Suriye’de kaybettiğimiz barış

 

Barış meselesinde nerede yanlış yaptık ve asıl kopuş nasıl yaşandı sorusu üzerine ciddiyetle eğilmemiz gerekmekte. Diğer bir deyimle, biz barışı nerede ve nasıl kaybettik? Âdettir, bir şey kaybolduğu yerde aranır. Eğer birileri tarafından bulunup farklı bir yere götürülmemiş ise, kaybolan,  ister bir nesne, ister en yüce erdem sayılan barış olsun, kaybolduğu yerde duruyor olmalı. O halde biz aradığımız şeyi kaybettiğimiz yerde bulabiliriz. Galiba o yerden uzaklaştıkça, kaybolanı bulma imkânımız ve şansımız azalıyor.

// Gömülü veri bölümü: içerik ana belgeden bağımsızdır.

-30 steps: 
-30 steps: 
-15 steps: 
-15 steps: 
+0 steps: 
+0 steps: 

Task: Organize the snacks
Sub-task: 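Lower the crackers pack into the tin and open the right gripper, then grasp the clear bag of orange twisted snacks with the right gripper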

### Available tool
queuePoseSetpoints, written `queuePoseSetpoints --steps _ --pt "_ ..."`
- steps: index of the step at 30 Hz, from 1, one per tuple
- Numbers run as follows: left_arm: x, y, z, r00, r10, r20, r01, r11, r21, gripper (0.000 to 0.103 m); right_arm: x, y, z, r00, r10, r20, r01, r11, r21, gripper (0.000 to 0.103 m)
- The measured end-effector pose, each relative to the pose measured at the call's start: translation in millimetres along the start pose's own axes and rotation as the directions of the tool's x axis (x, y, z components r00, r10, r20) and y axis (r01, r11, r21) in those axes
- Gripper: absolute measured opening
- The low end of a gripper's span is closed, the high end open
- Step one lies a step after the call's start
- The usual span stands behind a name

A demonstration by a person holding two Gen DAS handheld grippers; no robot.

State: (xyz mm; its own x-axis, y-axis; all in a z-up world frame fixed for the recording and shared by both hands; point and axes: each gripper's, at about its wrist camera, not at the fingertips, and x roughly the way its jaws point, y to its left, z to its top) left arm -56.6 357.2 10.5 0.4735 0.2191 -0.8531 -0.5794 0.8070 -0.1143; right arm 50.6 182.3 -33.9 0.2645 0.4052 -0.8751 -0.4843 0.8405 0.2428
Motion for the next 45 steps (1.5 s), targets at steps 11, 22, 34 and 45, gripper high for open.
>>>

Peki, biz barışı nerede kaybettik veya nerede düşürdük?

 

Elimizdeki bütün işaret ve ipuçları Suriye’yi gösteriyor. Evet, barışın canına kasteden,  bizleri bu hendek ve barikatlar akıl tutulmasıyla karşı karşıya bırakan en önemli kırılma noktası Suriye üzerinde yaşandı.  Memlekete barışı getirmek adına bir masa etrafında toplananlar, Suriye konusunda ayrı düştüklerinde, bizler barıştan olduk. Sadece barıştan olmadık; Suriye batağına bir çözüm üretemediğimiz için, burada vuku bulan hastalık bize de ya bulaştı, ya bulaşmak üzere. Maalesef elimizi çabuk tutmazsak,  bu gidişle ülke olarak bu hastalığın pençesine düşme tehlikesi yüksek. Oysa eğer biraz aklıselime uygundüşünebilmiş olsaydık, biz Suriye’ye benzemezdik; Suriye bize benzeyecek ve tüm acılardan kurtulmuş olacaktı.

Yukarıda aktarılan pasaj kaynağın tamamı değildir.